A. ACE activity in 10 samples of heparinized human plasma from healthy volunteers was quantified using a spectrofluorometric assay with Hip-His-Leu (5 mM) and Z-Phe-His-Leu (2 mM) as substrates. Samples were diluted 1/5 (N2-N10) and 1/80 ( N1). Data expressed as mU/ml (with ZPHL as a substrate) of whole plasma.

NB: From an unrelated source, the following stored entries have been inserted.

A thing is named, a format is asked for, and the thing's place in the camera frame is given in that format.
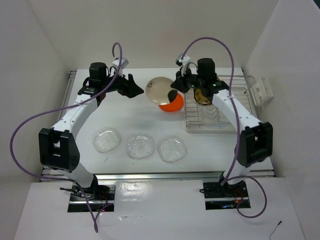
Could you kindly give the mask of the orange plate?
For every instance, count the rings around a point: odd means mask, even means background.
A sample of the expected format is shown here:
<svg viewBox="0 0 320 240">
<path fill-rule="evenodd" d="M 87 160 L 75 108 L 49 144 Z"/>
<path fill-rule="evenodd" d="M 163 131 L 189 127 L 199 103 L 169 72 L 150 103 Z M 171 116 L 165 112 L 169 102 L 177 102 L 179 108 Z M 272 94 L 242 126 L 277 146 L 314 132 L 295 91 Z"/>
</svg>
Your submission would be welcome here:
<svg viewBox="0 0 320 240">
<path fill-rule="evenodd" d="M 159 105 L 159 108 L 164 112 L 173 113 L 181 110 L 183 106 L 184 106 L 184 99 L 178 93 L 173 102 L 165 105 Z"/>
</svg>

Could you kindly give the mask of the cream plate with black patch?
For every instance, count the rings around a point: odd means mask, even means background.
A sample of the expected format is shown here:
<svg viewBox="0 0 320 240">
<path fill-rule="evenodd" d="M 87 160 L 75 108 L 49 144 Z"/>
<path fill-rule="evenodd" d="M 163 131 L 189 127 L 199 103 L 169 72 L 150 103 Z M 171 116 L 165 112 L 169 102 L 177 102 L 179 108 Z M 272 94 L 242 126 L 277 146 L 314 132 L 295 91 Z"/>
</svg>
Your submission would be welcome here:
<svg viewBox="0 0 320 240">
<path fill-rule="evenodd" d="M 155 77 L 145 86 L 147 98 L 156 105 L 168 105 L 178 96 L 178 91 L 172 88 L 174 81 L 167 77 Z"/>
</svg>

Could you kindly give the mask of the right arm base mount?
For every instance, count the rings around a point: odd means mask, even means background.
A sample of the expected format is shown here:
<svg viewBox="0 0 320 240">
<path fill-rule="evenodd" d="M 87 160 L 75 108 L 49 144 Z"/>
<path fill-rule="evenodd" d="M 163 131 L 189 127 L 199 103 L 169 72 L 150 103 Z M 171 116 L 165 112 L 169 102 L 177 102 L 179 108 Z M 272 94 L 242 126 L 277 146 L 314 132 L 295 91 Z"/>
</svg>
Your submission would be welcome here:
<svg viewBox="0 0 320 240">
<path fill-rule="evenodd" d="M 219 182 L 204 182 L 199 190 L 204 195 L 206 210 L 249 209 L 251 207 L 247 185 L 241 181 L 237 186 L 224 188 Z"/>
</svg>

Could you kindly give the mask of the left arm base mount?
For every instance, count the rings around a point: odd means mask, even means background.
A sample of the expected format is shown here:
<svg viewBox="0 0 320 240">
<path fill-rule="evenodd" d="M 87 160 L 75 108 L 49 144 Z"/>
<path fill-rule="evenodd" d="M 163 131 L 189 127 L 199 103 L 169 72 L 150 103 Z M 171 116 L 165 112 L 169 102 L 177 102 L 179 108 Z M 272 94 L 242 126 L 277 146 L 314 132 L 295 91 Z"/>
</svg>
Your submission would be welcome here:
<svg viewBox="0 0 320 240">
<path fill-rule="evenodd" d="M 89 212 L 84 194 L 77 185 L 72 188 L 59 188 L 61 191 L 69 192 L 70 198 L 68 203 L 68 213 L 85 213 Z M 99 193 L 89 193 L 88 189 L 84 189 L 88 203 L 93 213 L 113 212 L 115 207 L 115 184 L 99 185 Z"/>
</svg>

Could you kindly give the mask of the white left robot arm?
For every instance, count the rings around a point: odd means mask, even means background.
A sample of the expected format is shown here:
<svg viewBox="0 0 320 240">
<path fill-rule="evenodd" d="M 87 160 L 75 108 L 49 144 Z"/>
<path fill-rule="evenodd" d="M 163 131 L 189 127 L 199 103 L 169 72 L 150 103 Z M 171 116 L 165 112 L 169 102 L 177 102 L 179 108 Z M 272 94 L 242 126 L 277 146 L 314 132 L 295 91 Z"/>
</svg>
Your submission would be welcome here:
<svg viewBox="0 0 320 240">
<path fill-rule="evenodd" d="M 132 74 L 123 74 L 127 65 L 126 58 L 116 58 L 112 63 L 115 73 L 110 75 L 105 63 L 91 63 L 89 76 L 77 93 L 75 106 L 51 128 L 43 128 L 38 134 L 41 164 L 76 181 L 82 187 L 82 195 L 88 200 L 95 199 L 103 188 L 99 186 L 97 177 L 81 164 L 76 137 L 106 93 L 118 92 L 122 96 L 134 98 L 144 92 L 135 83 Z"/>
</svg>

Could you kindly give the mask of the brown patterned plate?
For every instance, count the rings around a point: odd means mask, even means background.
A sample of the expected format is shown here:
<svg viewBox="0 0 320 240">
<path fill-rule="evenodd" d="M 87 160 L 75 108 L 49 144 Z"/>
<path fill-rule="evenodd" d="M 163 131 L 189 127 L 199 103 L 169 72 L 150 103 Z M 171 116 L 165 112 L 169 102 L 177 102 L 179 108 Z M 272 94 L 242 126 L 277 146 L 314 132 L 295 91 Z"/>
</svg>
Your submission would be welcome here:
<svg viewBox="0 0 320 240">
<path fill-rule="evenodd" d="M 200 105 L 210 106 L 213 104 L 213 94 L 208 88 L 195 88 L 193 90 L 193 97 Z"/>
</svg>

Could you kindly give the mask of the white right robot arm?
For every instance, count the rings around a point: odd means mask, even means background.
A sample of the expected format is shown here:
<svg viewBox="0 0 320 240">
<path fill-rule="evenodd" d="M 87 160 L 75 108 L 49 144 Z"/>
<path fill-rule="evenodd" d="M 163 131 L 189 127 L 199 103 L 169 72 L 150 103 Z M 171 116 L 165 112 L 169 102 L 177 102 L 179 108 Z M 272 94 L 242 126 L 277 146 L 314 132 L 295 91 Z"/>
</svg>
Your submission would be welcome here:
<svg viewBox="0 0 320 240">
<path fill-rule="evenodd" d="M 178 57 L 175 63 L 179 70 L 171 88 L 183 94 L 193 90 L 193 97 L 198 104 L 214 105 L 236 128 L 234 158 L 229 170 L 220 175 L 218 185 L 219 192 L 229 197 L 250 172 L 252 165 L 272 155 L 273 127 L 250 113 L 232 93 L 231 84 L 218 78 L 213 59 L 199 59 L 195 74 L 189 68 L 191 59 L 188 56 Z"/>
</svg>

The results are shown as means + SD of several (3–4) experiments. * - p<0.05 in comparison with mean value for samples N2-N10. B–D. Precipitation of ACE activity from plasma samples by mAbs 1B3 and 9B9. Heparinized plasma samples from of 10 volunteers were equilibrated according to 5 mU/ml of the ACE activity with Hip-His-Leu as a substrate and incubated with a wells on the microtiter plate covered by mAbs 1B3 or 9B9 via goat-anti-mouse IgG; then precipitated ACE activity was quantified by fluorimetric assay - plate precipitation assay [36], [39]. Data are expressed as a percentage of ACE activity precipitation by mAb 1B3 (B), mAb 9B9 (C) and as their ratio (D). Data are mean ± SD of triplicates. As a positive control sample of pooled plasma sample from several carriers of Pro1199Leu mutation of ACE [28], was used. * - p<0.05 in comparison with mean value for samples N2-N10.